Source, a NATSEC podcast run by an ex-CIA guy: https://xcancel.com/ShawnRyan762/status/1875278042144162200
Las Vegas PD confirming it: https://xcancel.com/ShawnRyan762/status/1875278042144162200
The r/trueanon discussion: https://www.reddit.com/r/TrueAnon/comments/1hsxcx4/vegas_cyber_truck_manifesto/
"Connor O’Malleys best work yet"
I thought for sure there would be a connection to New Orleans but it's looking like they were two separate lone attackers. But still...two divorced military dads renting an electric pickup truck on Turo for a New Year's attack is just too coincidental to ignore.
Is it enough that Turo enshittified car rental by making it Peer to Peer with close to zero human to human contact? Also, I don't know how many traditional car rental agencies are carrying cyber trucks in their fleet, but given the way CT value precipitously drops with use, it can't be many.
Car rental agencies work by getting a great deal on a fleet of brand new cars (from the best manufacturer bid), using them as rentals for about a year, then selling the cars for as much or more than they paid for them using the dealerships the franchisee also owns, or in the case of Enterprise, their own branded, vertically integrated sales lot.

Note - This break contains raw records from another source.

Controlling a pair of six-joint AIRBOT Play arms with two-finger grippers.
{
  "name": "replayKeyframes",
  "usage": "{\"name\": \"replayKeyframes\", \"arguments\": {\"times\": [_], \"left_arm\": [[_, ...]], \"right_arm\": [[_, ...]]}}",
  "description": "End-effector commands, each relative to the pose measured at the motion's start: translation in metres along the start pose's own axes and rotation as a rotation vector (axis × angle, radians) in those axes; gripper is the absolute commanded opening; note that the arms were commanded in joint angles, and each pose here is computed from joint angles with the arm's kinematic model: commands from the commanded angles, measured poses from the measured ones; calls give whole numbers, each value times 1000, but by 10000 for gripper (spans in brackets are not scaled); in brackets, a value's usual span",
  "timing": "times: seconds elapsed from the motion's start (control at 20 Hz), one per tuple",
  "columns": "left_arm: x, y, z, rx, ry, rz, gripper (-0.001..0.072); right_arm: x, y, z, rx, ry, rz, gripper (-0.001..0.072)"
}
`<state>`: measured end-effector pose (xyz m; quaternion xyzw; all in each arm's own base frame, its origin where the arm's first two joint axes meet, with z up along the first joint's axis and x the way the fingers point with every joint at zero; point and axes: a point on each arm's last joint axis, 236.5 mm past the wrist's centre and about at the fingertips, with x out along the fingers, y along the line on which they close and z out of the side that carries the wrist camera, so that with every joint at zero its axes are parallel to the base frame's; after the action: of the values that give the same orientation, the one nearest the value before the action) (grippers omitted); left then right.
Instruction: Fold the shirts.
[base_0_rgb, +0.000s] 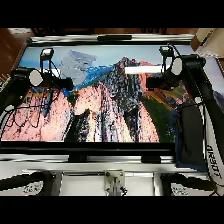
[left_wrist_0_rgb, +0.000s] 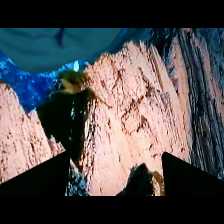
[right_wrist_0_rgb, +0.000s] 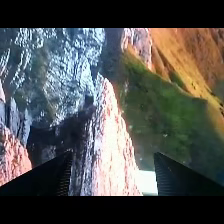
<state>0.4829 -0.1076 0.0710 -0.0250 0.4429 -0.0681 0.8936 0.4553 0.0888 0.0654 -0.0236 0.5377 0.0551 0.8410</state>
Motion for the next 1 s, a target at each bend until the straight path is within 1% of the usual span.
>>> {"name": "replayKeyframes", "arguments": {"times": [0.0,0.15,0.25,0.35,0.45,0.6,0.7,0.8,0.95], "left_arm": [[8,14,65,-47,-182,0,642],[56,44,90,-85,-116,41,645],[93,53,91,-98,-54,52,646],[127,54,81,-111,1,47,646],[154,52,60,-195,51,31,646],[177,43,32,-225,120,-6,648],[186,41,32,-202,111,-20,650],[192,40,39,-212,73,-31,664],[201,37,44,-232,35,-49,664]], "right_arm": [[-1,-1,23,-25,-95,-6,627],[0,-1,17,-24,-71,-6,627],[0,-1,10,-23,-43,-7,627],[0,2,4,-17,-16,5,627],[0,9,1,-5,-3,38,627],[0,18,0,9,2,74,627],[0,19,0,10,2,77,627],[0,19,0,10,3,77,627],[0,19,0,10,0,77,627]]}}
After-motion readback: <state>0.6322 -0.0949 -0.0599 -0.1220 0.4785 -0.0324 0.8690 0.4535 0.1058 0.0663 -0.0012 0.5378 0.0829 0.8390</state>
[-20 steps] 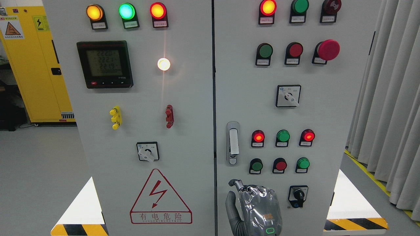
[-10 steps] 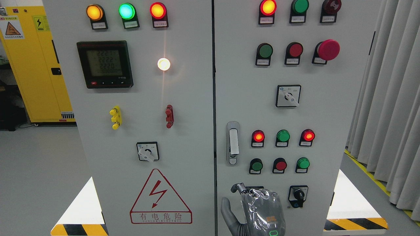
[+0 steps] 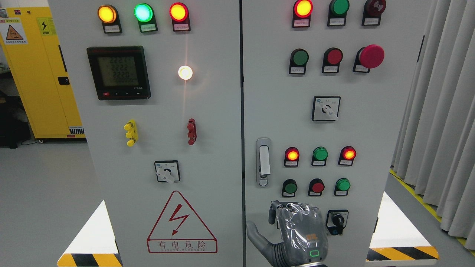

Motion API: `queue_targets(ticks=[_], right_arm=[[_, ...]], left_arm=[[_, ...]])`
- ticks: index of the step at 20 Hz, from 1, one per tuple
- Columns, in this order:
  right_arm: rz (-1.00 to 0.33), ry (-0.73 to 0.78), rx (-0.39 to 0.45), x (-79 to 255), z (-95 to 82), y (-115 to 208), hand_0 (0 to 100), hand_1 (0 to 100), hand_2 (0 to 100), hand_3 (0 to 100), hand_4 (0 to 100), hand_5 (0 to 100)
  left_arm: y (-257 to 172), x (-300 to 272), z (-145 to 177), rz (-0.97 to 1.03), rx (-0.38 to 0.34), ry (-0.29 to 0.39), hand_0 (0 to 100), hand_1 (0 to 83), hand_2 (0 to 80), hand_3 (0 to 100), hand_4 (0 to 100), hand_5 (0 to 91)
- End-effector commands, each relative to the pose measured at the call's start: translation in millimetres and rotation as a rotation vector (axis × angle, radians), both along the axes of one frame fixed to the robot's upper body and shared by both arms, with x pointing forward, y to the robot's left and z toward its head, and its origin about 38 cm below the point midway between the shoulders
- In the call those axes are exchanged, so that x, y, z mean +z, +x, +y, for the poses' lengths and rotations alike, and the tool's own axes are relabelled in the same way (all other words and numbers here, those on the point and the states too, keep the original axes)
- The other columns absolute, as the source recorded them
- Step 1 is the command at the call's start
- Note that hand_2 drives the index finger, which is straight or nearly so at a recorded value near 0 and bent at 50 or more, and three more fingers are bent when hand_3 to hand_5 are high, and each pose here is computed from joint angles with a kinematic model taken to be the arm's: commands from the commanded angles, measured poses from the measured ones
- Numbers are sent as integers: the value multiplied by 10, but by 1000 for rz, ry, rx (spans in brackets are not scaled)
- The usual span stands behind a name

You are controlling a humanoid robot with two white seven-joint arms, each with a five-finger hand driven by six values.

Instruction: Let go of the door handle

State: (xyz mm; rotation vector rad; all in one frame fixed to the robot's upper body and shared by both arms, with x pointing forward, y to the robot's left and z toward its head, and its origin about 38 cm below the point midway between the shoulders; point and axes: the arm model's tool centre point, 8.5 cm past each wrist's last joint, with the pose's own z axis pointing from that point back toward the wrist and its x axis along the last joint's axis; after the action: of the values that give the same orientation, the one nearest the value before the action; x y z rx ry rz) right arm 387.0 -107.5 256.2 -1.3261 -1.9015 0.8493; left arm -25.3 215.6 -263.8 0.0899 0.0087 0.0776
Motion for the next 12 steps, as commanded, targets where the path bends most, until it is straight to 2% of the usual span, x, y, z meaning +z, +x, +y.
queue_targets(ticks=[1,4,12], right_arm=[[-78,-2,-24,327,-86,66,241,383,1000,1000,1000,1000],[-82,-23,-32,413,-67,113,239,392,1000,1000,1000,1000],[-65,-22,-57,424,-130,184,243,282,1000,1000,1000,1000]], left_arm=[[53,-5,-12,-15,0,-2,120,556,0,0,0,0],[53,-5,-2,-15,0,-1,120,556,0,0,0,0],[53,-5,-12,-15,0,-2,120,556,0,0,0,0]])
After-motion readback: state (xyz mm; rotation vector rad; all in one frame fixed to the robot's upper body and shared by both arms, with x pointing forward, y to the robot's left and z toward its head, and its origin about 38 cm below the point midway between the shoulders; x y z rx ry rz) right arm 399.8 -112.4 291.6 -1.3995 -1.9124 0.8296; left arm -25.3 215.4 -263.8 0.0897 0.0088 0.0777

With a Cyber Truck, nobody is buying slightly used ones even at 30% markdown, and Tesla is not going to have fleet pricing until they massively increase their production past the demand for new ones, which at this rate will take a decade.
TL;DR - The only people renting out cyber trucks are individual owners trying to offset the cost of their extremely poor investments. On apps like Turo.